### Task prompt:
An exact copy of the listing below is the answer, with the pictures removed.

►

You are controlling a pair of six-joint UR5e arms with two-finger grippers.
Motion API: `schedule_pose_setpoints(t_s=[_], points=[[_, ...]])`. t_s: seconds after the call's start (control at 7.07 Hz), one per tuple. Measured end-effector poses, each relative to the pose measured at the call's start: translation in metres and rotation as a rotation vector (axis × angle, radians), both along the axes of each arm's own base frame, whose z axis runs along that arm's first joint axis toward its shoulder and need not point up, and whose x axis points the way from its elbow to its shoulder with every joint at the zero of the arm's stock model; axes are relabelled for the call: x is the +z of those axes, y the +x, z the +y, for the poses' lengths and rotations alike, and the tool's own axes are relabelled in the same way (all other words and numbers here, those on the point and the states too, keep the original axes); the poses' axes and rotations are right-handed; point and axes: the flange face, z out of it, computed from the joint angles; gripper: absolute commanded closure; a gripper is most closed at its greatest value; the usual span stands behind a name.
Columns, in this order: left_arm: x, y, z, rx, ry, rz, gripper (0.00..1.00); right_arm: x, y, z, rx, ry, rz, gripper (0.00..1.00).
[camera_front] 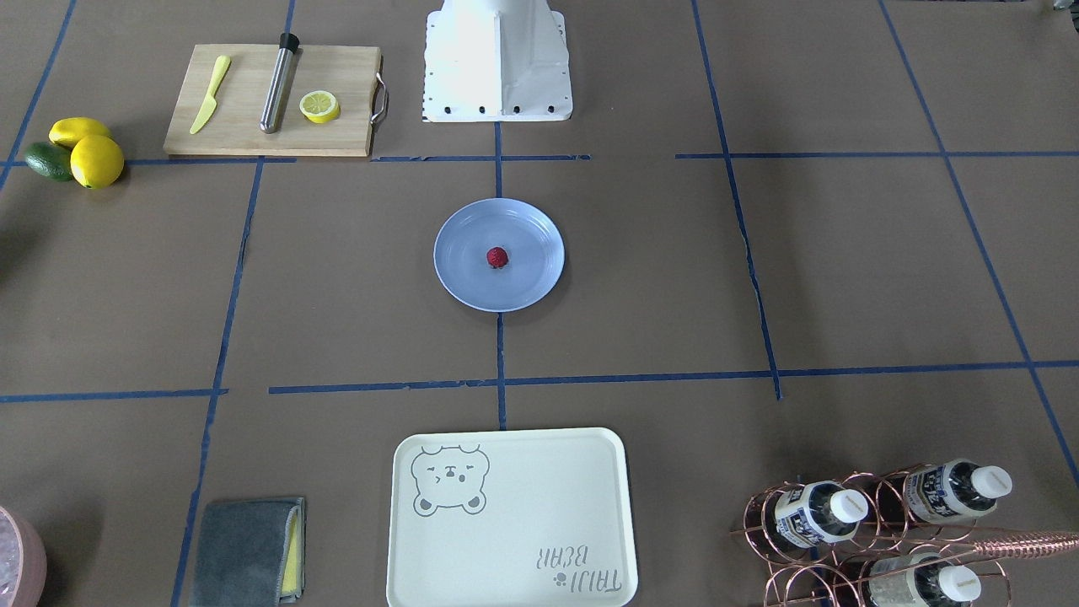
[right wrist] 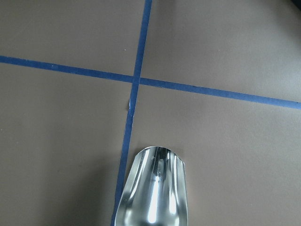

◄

### Solution to this task:
You are controlling a pair of six-joint UR5e arms with two-finger grippers.
Motion API: `schedule_pose_setpoints(t_s=[_], points=[[_, ...]])`. t_s: seconds after the call's start (control at 7.07 Hz), one per tuple. Measured end-effector poses, each relative to the pose measured at the call's start: translation in metres and rotation as a rotation vector (axis × angle, radians), both along the axes of each arm's own base frame, whose z axis runs along that arm's first joint axis toward its shoulder and need not point up, and whose x axis points the way from its elbow to its shoulder with every joint at the zero of the arm's stock model; axes are relabelled for the call: x is the +z of those axes, y the +x, z the +y, for the poses' lengths and rotations alike, and the tool's own axes are relabelled in the same way (all other words and numbers here, those on the point and the states too, keep the original axes); the poses' axes and rotations are right-handed; point and axes: the flange face, z out of it, computed from the joint angles; gripper: absolute commanded closure; a gripper is most closed at its greatest value; the usual span stands behind a name.
Columns, in this order: left_arm: x, y, z, rx, ry, rz, gripper (0.00..1.00); right_arm: x, y, z, rx, ry, rz, gripper (0.00..1.00).
[camera_front] 
[right wrist] 

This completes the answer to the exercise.